No-one can doubt the explosion of "Big Data" throughout the HPC community in 2012 - whether applied to all sorts of products that previously existed quite happily without a "Big Data" label, or mandatory mentions in panel discussions on any aspect of HPC at every HPC event, or sometimes even in a context that is actually relevant! The "must-mention-at-any-cost" aspect of "Big Data" threatened to hide that there was a real issue within - both in terms of technical challenges and business opportunities. Data (big, fast, complex, whatever) and HPC have always been natural partners but there is so much potential for more to come from this intersection.
In 2012, GPU computing eventually became normal. So much so in fact, that it has taken on the role of incumbent against the newcomer - Intel's Xeon Phi (I still think "MIC"). Anyone tracking the future of HPC either towards exascale computing or towards more energy & cost efficient individual HPC will know that some form of manycore seems to be inevitable as the base processor architecture. GPUs and MIC each have their own strengths - and neither are probably the final format that will see us through the exascale era. However, both are here now.
Much of 2012 was spent in anticipation of the launch of Xeon Phi. NVidia continued to march onwards with the announcement of Kepler products. Both sides worked the marketing and technical conversations to highlight the advantages of their manycore solution. Even AMD joined in at SC12 with the S10000 (how many zeros?). I think it is safe to say we haven't seen the end of this battle yet.
2012 also saw the emergence of ARM as a serious option in discussions around processors that could take us to both exascale computing and energy efficiency for individual-scale HPC systems. Several prototype/research projects using ARM for HPC progressed in 2012. Some vendors even announced ARM based servers for technical computing. ARM still needs to evolve in various aspects to catch up with x86 (and even GPUs) in HPC but the creeping of ARM into the HPC community has a quiet but firm momentum.
So, as you can see, I am claiming that all of my predictions for 2012 have turned out to be true! It is possible I am a visionary seeing the future of HPC. It is more likely I was stating the flippin' obvious and steering clear of anything controversial :-)

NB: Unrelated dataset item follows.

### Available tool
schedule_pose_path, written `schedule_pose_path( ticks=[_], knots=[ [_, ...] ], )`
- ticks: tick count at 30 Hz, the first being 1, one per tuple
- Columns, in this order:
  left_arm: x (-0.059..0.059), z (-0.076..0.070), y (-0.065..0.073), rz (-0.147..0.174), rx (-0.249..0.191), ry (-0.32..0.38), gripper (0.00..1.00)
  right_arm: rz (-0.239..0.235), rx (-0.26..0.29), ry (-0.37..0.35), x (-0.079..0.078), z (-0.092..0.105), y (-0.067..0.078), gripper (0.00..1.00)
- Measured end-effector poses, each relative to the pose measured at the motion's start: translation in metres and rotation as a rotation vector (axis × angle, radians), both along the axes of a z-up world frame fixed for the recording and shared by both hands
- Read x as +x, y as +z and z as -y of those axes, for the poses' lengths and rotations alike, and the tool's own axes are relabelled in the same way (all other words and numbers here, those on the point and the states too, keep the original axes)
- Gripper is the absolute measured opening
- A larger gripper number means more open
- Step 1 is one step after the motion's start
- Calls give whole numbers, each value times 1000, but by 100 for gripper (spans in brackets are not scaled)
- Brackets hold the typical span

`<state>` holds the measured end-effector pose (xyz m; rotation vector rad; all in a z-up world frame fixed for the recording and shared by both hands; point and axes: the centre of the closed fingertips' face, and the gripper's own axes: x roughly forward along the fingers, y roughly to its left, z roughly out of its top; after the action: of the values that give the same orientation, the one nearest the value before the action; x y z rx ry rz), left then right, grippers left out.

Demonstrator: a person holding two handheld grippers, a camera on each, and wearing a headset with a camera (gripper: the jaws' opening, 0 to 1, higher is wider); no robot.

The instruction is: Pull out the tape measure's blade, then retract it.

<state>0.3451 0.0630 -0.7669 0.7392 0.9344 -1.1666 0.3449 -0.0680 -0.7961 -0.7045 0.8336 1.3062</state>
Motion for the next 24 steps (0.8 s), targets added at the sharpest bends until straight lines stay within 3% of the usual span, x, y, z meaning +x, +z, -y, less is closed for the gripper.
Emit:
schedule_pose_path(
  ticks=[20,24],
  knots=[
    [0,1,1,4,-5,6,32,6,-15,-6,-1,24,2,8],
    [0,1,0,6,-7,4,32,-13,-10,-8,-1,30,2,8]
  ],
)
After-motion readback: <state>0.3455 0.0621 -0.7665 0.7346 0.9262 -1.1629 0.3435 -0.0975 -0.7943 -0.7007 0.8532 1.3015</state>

However, I have yet to address my last prediction: "a growth in the recognition that software and people matter just as much as the hardware". I think this has only partly come true.
Yes, there are people out there who have seen the light (I am biased) and have realized that, however powerful the hardware is, it requires effective software/applications and people to really deliver the best science and engineering output. (Or, as someone told me in an excellent phrase "to actually realize some impact based on having moved a lot of electrons around a big heat-generator".)
And the theme of software and people does turn up in discussion panels and opinion articles reasonably regularly. But there has still been a focus on measuring supercomputing efforts by the scale of the hardware - a supercomputer centre needs a big machine - a centre with a big HPC software team but only a small supercomputer doesn't yet carry the same impact/prestige in the community.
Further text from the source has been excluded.